2022-04-03 11:44:46,220 :: INFO :: 84881482 :: <module> :: 548365 comments collected.


## Perspective API

In [8]:
data = read_json("temp_2022-04-03-youtube.json")
data = [RawText(**i) for i in data]

len(data)

548365

In [10]:
if not isinstance(args.PERSPECTIVE_API_KEY, str):
    _logger.info("Perspective API key not set.")
    raise AttributeError("Perspective API key not set.")

_logger.info("Starting toxicity prediction.")

perspective = PerspectiveAPI(apikey=args.PERSPECTIVE_API_KEY)

wip_counter = 0
with tqdm(total=len(data)) as pbar:
    pbar.set_description("Toxicity prediction")
    for item in data:
        if item.toxicity_score is None:
            response = perspective.predict(text=item.text)
            if isinstance(response.get("TOXICITY"), float):
                item.toxicity_score = response.get("TOXICITY")
                if item.toxicity_score > args.PERSPECTIVE_THRESHOLD:
                    item.is_toxic = True
                else:
                    item.is_toxic = False
            
            # Update progress bar with the work in progress
            if wip_counter > 0:
                pbar.update(wip_counter)
                wip_counter = 0
                
            pbar.update(1)
        else:
            wip_counter += 1

toxic_rate = len([i for i in data if i.is_toxic]) / len(data)

_logger.info(f"Toxic comments rate: {toxic_rate:.4f}")

if args.FILTER_TOXIC_COMMENTS:
    data = [item for item in data if item.is_toxic]

_logger.info(f"Total comments: {len(data)}")

2022-04-07 00:11:55,377 :: INFO :: 2540684772 :: <module> :: Starting toxicity prediction.
Toxicity prediction:  58%|█████▊    | 320531/548365 [8:30:34<6:02:55, 10.46it/s]  

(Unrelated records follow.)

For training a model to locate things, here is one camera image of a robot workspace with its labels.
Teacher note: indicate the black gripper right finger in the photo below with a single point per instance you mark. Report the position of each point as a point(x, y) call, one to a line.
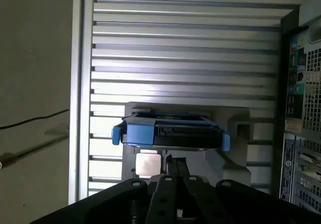
point(194, 199)

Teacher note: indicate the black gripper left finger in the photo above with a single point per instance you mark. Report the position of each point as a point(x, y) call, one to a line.
point(163, 199)

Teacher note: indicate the hard disk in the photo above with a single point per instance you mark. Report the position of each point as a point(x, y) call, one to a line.
point(140, 133)

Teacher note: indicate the silver square CPU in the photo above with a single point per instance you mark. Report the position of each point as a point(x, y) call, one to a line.
point(148, 164)

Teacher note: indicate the grey parts rack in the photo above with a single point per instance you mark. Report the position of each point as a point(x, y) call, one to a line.
point(235, 118)

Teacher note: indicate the black open PC case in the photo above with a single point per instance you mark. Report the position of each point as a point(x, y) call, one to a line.
point(301, 108)

ServerNotFoundError: Unable to find the server at commentanalyzer.googleapis.com

In [11]:
calc_toxic_rate(data)

Toxic comments: 169736
Non-toxic comments: 150795
Toxic comments rate: 0.5295


In [12]:
save_json(normalize_raw_text(data), path="temp_2022-04-03-youtube.json")

## Anonymization

In [17]:
# Filter only toxic comments
data = [item for item in data if item.toxicity_score and item.is_toxic]
len(data)

169736

In [18]:
_logger.info("Starting anonymization.")

anonymizer = Anonymizer()

with tqdm(total=len(data)) as pbar:
    pbar.set_description("Anonymization")
    for item in data:
        item.text = anonymizer.apply_all(item.text)
        pbar.update(1)

_logger.info("Anonymization finished.")

2022-04-07 08:44:48,339 :: INFO :: 1352788321 :: <module> :: Starting anonymization.
2022-04-07 09:10:04,930 :: INFO :: 1352788321 :: <module> :: Anonymization finished.


## Upload to S3

In [19]:
_logger.info("Uploading data to S3.")

key = datetime.datetime.now().strftime("%Y-%m-%d") + ".json"

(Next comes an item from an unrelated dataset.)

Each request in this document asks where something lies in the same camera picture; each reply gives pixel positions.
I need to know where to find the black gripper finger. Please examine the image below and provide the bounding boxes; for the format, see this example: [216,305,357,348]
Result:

# Convert our data to dicts in Label Studio format
data = [label_studio_fmt(i) for i in data]

uploader = Uploader(bucket=args.AWS_S3_BUCKET,
                    bucket_prefix=args.AWS_S3_BUCKET_PREFIX)

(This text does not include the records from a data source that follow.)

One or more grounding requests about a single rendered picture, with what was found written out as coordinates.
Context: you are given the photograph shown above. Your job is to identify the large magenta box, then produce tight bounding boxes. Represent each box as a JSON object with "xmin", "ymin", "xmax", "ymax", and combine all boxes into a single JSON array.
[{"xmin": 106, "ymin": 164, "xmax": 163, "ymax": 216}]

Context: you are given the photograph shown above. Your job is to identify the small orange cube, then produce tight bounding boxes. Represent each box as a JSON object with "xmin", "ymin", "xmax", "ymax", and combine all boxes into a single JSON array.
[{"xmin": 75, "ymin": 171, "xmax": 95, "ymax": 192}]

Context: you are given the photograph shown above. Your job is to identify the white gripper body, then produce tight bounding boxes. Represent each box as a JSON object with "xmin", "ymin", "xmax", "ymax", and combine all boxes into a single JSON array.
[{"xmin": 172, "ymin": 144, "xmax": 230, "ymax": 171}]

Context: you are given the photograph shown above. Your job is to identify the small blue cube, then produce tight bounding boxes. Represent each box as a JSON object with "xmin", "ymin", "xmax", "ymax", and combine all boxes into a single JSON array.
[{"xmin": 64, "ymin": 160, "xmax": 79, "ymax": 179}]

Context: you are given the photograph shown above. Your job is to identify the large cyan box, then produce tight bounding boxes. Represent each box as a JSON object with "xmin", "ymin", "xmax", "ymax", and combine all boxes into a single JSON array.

if isinstance(args.AWS_ROLE_ARN, str):
    uploader.upload_sts(role_arn=args.AWS_ROLE_ARN,
                        session_name="ToxicityDetectionCrawler",
                        key=key, data=data)
elif isinstance(args.AWS_ACCESS_KEY_ID, str) and isinstance(args.AWS_SECRET_ACCESS_KEY, str):
    uploader.upload_aksk(access_key=args.AWS_ACCESS_KEY_ID,
                            secret_key=args.AWS_SECRET_ACCESS_KEY,
                            key=key, data=data)
else:
    _logger.error("AWS credentials not set.")
    raise AttributeError("AWS credentials not set.")

_logger.info("Data uploaded to S3.")

2022-04-07 09:10:50,044 :: INFO :: 887248544 :: <module> :: Uploading data to S3.
2022-04-07 09:11:14,504 :: INFO :: 887248544 :: <module> :: Data uploaded to S3.